Leaning deeper into the 90s textures than ever before and fully committing to the full length of an album, Clanton has fashioned his most convincing and nuanced record so far. This starts with his loving embrace of boyband postures of lead single “I Been Young” and extends itself all the way throughout the constant warm tone of his processed beats. Led by summery synth tones, the album creates a psychedelic vision of 90s pop culture that never existed quite like this, similar to a dream of MTV the dreamer tries to grasp in the first minutes after waking up. An alternate reality, which cannot be embraced once it has materialised, caught in amber.
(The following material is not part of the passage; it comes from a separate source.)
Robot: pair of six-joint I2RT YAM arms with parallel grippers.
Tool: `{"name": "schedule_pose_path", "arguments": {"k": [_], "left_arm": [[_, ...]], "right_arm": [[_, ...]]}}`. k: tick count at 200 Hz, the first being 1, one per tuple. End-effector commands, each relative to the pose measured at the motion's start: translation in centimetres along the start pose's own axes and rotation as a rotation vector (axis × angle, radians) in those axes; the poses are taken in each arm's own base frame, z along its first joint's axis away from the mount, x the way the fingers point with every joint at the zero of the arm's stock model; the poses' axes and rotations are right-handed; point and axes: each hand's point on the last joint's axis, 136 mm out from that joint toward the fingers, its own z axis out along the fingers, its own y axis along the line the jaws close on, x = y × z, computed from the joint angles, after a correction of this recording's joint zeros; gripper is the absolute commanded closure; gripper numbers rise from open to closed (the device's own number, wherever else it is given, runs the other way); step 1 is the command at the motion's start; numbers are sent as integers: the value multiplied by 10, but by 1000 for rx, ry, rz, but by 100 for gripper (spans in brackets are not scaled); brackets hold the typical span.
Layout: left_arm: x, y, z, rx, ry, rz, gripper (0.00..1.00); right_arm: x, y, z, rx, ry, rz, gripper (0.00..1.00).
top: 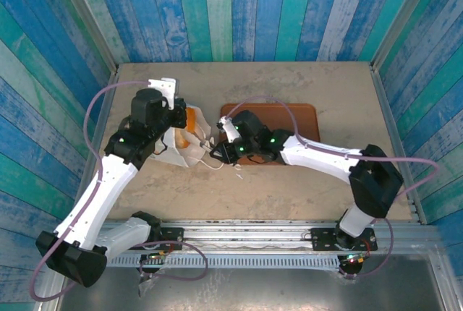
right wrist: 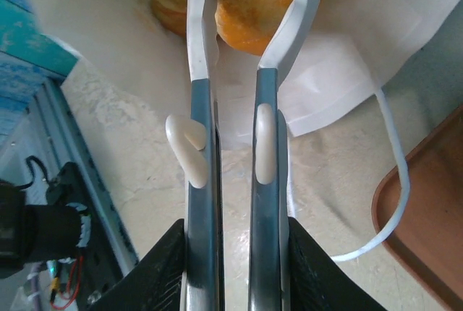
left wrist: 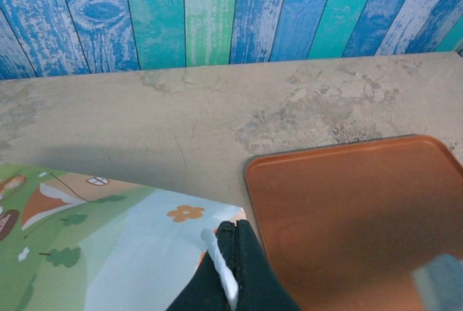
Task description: Take the fake bread out of the paper bag
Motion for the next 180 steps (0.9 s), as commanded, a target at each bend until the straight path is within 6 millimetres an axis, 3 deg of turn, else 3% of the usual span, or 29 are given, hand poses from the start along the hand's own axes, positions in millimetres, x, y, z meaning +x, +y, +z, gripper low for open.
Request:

While less ADore and Loveless-inspired than its predecessor, which married “To Here Knows When” and “Waiting”, Ooh Rap I Ya‘s songs still remain hazy. Closer “For You I Will” is a slowed down, epic siren song that hypnotically spirals itself into oblivion. “Everything I Want” explodes with its gargantuan keyboard sounds that paint over Clanton’s voice and the beat, erecting crystalline towers in an endless digital landscape. “Punching Down” is an acid-tinged banger that hints at Mercury Rev, while “You Hold the Key and I Found it” embraces kitschy flutes to conjure a strangely compelling tropical ambient ballad.
And it can’t be stressed enough how charismatic, euphoric and epic lead singles “Justify Your Life” and “I Been Young” are; somewhere left of Massive Attack’s “Unfinished Sympathy”, Aphex Twin’s “The Waxen Pith”, George Michael’s “Father Figure” and Youssou N’Dour and Neneh Cherry’s “7 Seconds”. But where these songs embodied a sense of darkness – pregnant with the foreboding anxiety prevalent in the Prozac-fuelled Generation X – Clanton chooses to house his tracks in a utopian Fantasia, where his voice leads as a moral compass and his vibe exists in the realm of broken down VHS-tape re-recordings.
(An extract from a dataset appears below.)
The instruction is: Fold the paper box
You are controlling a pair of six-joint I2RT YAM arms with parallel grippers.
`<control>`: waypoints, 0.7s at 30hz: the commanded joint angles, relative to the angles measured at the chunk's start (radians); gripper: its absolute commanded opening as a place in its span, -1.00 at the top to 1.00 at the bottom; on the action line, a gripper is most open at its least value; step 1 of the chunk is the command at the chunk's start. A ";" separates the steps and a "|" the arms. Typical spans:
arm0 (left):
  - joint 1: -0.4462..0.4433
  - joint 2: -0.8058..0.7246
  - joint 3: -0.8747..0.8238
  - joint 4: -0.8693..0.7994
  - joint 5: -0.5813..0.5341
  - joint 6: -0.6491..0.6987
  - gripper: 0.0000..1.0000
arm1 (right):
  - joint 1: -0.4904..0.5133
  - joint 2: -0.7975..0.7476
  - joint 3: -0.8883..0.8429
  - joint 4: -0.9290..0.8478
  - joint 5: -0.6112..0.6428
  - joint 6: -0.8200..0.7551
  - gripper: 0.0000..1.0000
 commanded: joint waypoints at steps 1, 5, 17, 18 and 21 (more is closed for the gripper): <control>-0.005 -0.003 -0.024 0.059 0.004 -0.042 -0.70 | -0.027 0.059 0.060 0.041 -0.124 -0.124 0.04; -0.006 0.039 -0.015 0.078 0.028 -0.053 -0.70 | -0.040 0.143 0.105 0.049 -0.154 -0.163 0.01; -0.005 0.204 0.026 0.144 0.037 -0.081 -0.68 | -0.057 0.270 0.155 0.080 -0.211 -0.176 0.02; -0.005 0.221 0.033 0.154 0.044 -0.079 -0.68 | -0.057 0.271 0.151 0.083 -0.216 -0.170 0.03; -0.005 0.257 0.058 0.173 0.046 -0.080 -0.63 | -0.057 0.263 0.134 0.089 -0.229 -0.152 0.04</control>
In other words, the one-true Vapor King has extended the size of the bubble-kingdom he’s created for those like-minded to his vision of a space that detoxes the mind – no, the world! – and crafted a pop-cultural vortex that never was cut short by post-9/11 pessimism; where Moby’s “Porcelain” never became uncool but only rose in stature; where the Backstreet Boys were awarded the revisionist perspective their female counterparts have enjoyed for most of the poptimism era; where irony is absent and in its place is pure, unadulterated joy and excitement at art that is vibrant, colourful and candy-sweet.
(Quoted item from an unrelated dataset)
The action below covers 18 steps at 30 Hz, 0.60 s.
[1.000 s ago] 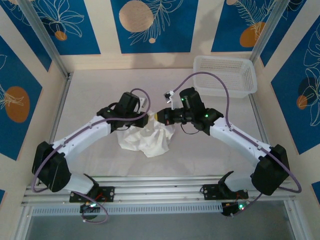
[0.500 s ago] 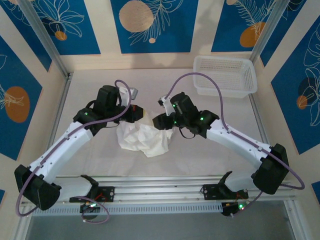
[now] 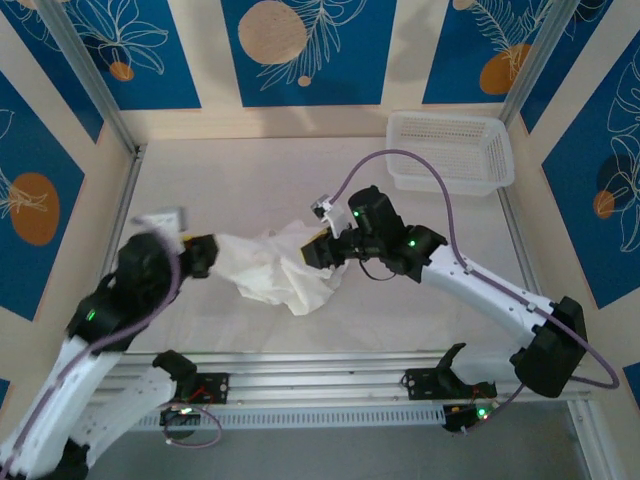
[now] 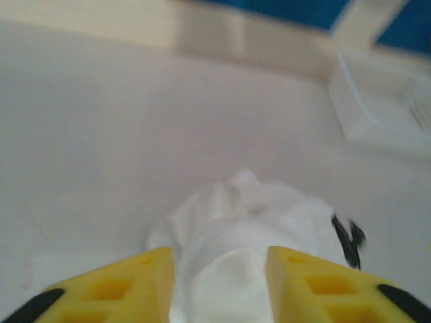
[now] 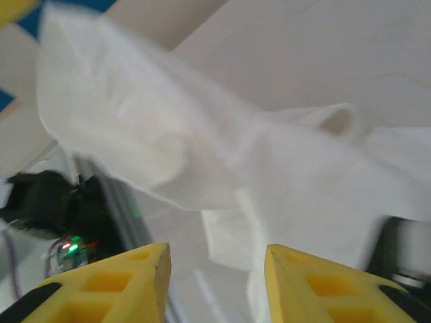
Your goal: Fold the inside-out t-shirt
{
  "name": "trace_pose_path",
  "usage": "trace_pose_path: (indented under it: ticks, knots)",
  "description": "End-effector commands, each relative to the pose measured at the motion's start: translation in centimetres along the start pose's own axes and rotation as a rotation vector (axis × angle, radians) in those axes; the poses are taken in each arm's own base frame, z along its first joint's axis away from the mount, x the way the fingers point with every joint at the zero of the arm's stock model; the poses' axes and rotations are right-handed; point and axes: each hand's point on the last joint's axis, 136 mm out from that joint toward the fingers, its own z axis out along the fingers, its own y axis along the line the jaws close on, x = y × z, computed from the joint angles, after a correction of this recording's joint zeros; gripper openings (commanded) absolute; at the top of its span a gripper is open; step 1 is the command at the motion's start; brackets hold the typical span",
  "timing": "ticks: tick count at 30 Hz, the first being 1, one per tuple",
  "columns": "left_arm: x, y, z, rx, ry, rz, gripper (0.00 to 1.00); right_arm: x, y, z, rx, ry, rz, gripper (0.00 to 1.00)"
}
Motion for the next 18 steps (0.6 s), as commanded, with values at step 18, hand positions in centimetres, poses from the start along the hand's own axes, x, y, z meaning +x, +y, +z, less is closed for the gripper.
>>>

A counter to the apocalyptic cyberpunk realities often prevalent in vapor-narratives, Ooh Rap I Ya has the aura of some liquid drug that float listeners to endless pure shores, where the alternative would be to jack in and lose yourself to the Matrix. The virtual, Clanton theorises in a way, is an opportunity for shared consciousness instead of isolated gyromancy. What could be more necessary or more optimistic in the cruel hot summer of 2023? Brazen and charming, it’s the album of this summer – there is no alternative, as somewhere, some kids in tie-dye shirts carry it around and play it to their friends, leaving their phones behind to watch the sun set over the sea, dreaming of the 90s that could have been: Lisa Simpson’s summer of ’97 and Hackers 2. As the warm rays of the dying sun graze their faces, things still matter.